Deutsche Bank responds that this argument is waived. Saihat cited a statutory right to redeem in a supplemental response to Deutsche Bank’s motion for summary judgment.
However, Saihat failed to preserve this argument for appeal.
As we have held, if a litigant desires to preserve an argument for appeal, the litigant must press and not merely intimate the argument during the proceedings before the district court.
If an argument is not raised to such a degree that the district court has an opportunity to rule on it, we will not address it on appeal.17
At no point in its argument before the district court did Saihat argue that § 209.011 extinguished Deutsche Bank’s lien. Rather Saihat only recited portions of the statute and relied on § 209.011 to argue that Deutsche Bank was not owed notice. Absent an argument from Saihat that § 209.011 extinguished Deutsche Bank’s lien, the district court had no opportunity to address it and no reason to consider the issue.

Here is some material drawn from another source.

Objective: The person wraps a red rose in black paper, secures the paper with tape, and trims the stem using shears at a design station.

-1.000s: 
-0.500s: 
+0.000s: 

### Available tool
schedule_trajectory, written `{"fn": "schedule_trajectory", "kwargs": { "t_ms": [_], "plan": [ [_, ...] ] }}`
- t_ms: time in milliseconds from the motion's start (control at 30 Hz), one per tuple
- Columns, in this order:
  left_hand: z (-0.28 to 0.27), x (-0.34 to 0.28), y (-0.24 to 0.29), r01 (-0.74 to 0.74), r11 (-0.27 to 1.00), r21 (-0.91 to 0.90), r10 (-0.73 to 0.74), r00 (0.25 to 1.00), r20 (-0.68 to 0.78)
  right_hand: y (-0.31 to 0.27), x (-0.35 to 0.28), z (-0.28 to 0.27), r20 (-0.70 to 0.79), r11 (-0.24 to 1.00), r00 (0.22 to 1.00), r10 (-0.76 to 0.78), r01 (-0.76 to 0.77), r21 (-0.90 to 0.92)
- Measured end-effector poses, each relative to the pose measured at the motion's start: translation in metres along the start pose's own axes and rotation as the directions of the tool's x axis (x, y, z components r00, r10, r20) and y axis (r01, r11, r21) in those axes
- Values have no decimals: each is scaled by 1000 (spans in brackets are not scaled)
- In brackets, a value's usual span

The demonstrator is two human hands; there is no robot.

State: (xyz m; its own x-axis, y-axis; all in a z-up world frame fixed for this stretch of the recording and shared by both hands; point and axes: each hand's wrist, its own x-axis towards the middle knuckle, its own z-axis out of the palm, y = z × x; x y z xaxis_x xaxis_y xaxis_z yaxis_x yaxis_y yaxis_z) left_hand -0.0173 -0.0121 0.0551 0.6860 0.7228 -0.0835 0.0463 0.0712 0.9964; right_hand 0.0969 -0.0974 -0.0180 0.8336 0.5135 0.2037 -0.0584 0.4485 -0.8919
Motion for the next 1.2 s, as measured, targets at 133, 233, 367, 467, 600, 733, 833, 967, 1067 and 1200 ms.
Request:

Additionally, nothing in 209.011 suggests that redemption is compulsory or would lead to a forfeiture of interest by another lienholder. Courts have repeatedly found that § 209.011 creates a right to redeem, not an affirmative duty.18
Further, it is unclear how Deutsche Bank could be expected to redeem without the notice required by § 209.0091.
As Saihat waived its § 209.011 argument, we need not and do not address it further.
The district court correctly held that there was no scenario in which Deutsche Bank did not have a superior interest to that of Saihat.
Either Deutsche Bank’s lien was senior to the HOA lien or Deutsche Bank’s lien was junior but survived the HOA foreclosure action because the HOA failed to join or give notice to Deutsche Bank.